Frank Christopher Link, now 54, initially was charged with aggravated battery upon a police officer (no great bodily harm), disarming a police officer (removing firearm or weapon) and two counts of aggravated battery (great bodily harm) — all felonies.
According to online court documents, Link pleaded guilty to battery upon a police officer, and the other counts were dismissed as part of the plea deal.
District Judge Albert Mitchell Jr. sentenced Link to 18 months in prison with credit for time served. According to court documents, Link received credit for pre-sentence confinement from Nov. 16, 2021, to May 23, 2023, for a total credit of one year, six months and eight days.
Links also was ordered to pay a $5 domestic violence offender treatment fee, a $75 crime victims reparation fee, plus a $100 fee to the Probation and Parole Division of the New Mexico Corrections Department and provide a DNA sample for the department’s database. Any jail time Link served over and above his sentence would satisfy the requirements for fees.
After his sentencing on May 23, Link was released from custody.
According to the initial criminal complaint filed by and a pretrial motion from the district attorney’s office, officers were dispatched the evening of Nov. 16 to the 800 block of West Hancock Avenue to check on a bear-spray report.
A driver told an officer he and a woman were stopped at First Street and Tucumcari Boulevard when a man drove by in a moped and sprayed bear spray on the side of his truck.

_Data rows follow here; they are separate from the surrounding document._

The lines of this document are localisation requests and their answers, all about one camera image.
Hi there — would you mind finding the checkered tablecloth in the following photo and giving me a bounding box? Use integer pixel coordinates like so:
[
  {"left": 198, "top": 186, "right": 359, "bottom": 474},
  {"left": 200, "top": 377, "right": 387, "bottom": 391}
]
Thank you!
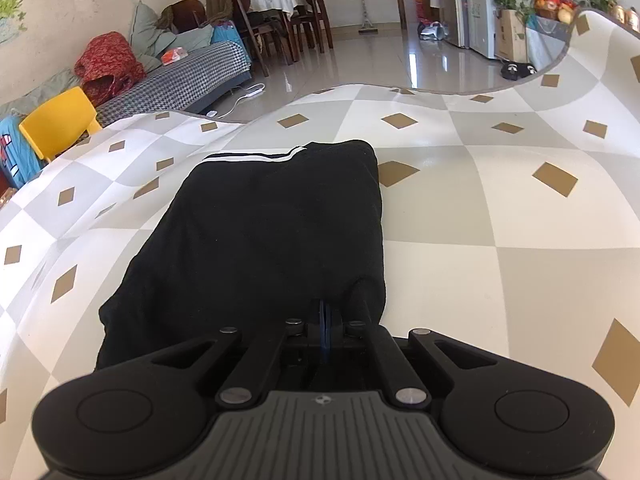
[{"left": 0, "top": 7, "right": 640, "bottom": 480}]

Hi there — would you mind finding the fruit bowl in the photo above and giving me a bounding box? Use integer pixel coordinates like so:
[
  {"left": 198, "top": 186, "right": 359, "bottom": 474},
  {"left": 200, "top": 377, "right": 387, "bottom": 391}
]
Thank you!
[{"left": 534, "top": 0, "right": 582, "bottom": 24}]

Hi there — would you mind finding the yellow plastic chair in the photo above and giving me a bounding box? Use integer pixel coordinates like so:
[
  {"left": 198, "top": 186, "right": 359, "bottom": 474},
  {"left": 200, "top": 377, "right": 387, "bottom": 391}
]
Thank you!
[{"left": 19, "top": 86, "right": 104, "bottom": 164}]

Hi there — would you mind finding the grey-green pillow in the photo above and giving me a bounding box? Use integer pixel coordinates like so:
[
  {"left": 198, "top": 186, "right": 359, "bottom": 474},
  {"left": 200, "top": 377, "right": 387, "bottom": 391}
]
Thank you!
[{"left": 130, "top": 2, "right": 216, "bottom": 69}]

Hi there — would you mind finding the dark wooden dining chair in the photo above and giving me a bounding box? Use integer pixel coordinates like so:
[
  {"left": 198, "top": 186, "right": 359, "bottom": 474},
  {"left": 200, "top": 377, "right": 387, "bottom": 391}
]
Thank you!
[
  {"left": 205, "top": 0, "right": 267, "bottom": 77},
  {"left": 285, "top": 0, "right": 334, "bottom": 57}
]

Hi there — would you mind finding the grey-green blanket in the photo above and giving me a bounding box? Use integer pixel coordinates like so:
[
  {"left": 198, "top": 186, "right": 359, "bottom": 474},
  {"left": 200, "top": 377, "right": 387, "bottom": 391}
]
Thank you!
[{"left": 0, "top": 67, "right": 82, "bottom": 122}]

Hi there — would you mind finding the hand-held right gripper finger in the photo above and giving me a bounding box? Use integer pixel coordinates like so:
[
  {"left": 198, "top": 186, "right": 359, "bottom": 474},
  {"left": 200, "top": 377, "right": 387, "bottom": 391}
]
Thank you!
[
  {"left": 145, "top": 300, "right": 327, "bottom": 408},
  {"left": 325, "top": 300, "right": 496, "bottom": 408}
]

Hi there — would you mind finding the houndstooth sofa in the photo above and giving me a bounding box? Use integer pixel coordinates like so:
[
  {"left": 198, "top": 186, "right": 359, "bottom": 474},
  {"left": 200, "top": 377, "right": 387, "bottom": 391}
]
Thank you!
[{"left": 95, "top": 40, "right": 254, "bottom": 129}]

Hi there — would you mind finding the blue printed cloth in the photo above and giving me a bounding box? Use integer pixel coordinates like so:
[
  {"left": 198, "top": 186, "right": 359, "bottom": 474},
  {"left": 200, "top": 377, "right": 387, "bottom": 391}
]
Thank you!
[{"left": 0, "top": 115, "right": 42, "bottom": 189}]

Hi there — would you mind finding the cardboard box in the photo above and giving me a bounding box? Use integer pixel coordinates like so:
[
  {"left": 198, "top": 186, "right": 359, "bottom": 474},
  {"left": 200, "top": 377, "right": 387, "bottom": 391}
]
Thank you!
[{"left": 495, "top": 8, "right": 531, "bottom": 64}]

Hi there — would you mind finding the row of jars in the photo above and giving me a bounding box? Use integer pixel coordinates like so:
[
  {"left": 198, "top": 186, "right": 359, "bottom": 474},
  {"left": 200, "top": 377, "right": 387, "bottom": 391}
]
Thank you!
[{"left": 610, "top": 4, "right": 640, "bottom": 32}]

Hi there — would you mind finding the red patterned cloth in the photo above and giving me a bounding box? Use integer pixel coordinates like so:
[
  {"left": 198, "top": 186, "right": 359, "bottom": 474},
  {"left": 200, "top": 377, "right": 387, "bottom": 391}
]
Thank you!
[{"left": 74, "top": 31, "right": 149, "bottom": 106}]

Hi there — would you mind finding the teal cloth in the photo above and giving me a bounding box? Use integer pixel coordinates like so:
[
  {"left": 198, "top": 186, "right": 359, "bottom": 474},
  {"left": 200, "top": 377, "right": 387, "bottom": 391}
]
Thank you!
[{"left": 210, "top": 22, "right": 252, "bottom": 64}]

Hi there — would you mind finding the silver refrigerator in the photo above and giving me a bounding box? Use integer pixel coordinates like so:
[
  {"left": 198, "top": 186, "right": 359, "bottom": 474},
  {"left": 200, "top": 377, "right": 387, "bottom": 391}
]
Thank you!
[{"left": 434, "top": 0, "right": 469, "bottom": 49}]

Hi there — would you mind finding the broom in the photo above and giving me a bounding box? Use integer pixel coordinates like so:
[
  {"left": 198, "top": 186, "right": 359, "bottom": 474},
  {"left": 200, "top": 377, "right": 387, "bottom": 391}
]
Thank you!
[{"left": 354, "top": 0, "right": 379, "bottom": 37}]

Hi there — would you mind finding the black t-shirt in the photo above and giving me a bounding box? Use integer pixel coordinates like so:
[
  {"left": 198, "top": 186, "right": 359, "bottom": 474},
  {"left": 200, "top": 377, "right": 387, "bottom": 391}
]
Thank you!
[{"left": 95, "top": 139, "right": 389, "bottom": 377}]

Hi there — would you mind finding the silver bag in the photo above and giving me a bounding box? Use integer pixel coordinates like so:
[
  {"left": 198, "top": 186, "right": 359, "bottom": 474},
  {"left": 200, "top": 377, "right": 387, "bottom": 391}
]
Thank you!
[{"left": 417, "top": 20, "right": 449, "bottom": 42}]

The driver followed the man to the 800 block of West Hancock Avenue. There, the man sprayed the driver, ran around the back of an apartment building and got back on his moped.
As the man ran, he opened the passenger door of the truck and sprayed toward the woman inside. The woman was hospitalized due to the attack, but her condition was not known, according to the motion.
Tucumcari Police Cpl. Herman Martinez found Link near the entrance of a West Tucumcari Boulevard motel and asked him whether he could see one of the sprays hanging from his pockets.
“He began to reach into his pocket, grabbed a can of spray and handed it to Cpl. Martinez and suddenly threw a punch at Cpl. Martinez, striking him on the left side of the face,” the complaint stated.
According to the prosecutor’s motion, Martinez pulled out a Taser but didn’t use it because he thought it would be ineffective against Link’s layers of clothing.
Link grabbed the Taser out of Martinez’s hand, pointed it at the officer and pulled the trigger. The Taser did not activate because it was not turned on.
Martinez tackled Link and knocked the Taser out of Link’s hand. Link began reaching for Martinez’s firearm but was able only to grab the officer’s extra magazines.
Martinez and a passerby subdued Link, and the suspect was placed in hand restraints.
Several bear-spray incidents were reported in Tucumcari during that time, sending several residents to a hospital for treatment. A prosecutor argued in a pretrial detention motion after Link’s arrest that he was responsible for the other attacks.
Tucumcari police, during the same month Link was arrested, issued a bulletin, asking for residents to be on the lookout for a man in a long black coat “spraying unsuspecting individuals and vehicles with what is believed to be bear spray.”
Bear spray is made of pepper oil that can irritate the eyes, throat and lungs. It can cause permanent eye damage in some instances.
A few weeks after Link’s arrest, he was ruled incompetent for trial. After more than a year in treatment, he was ruled competent in late March.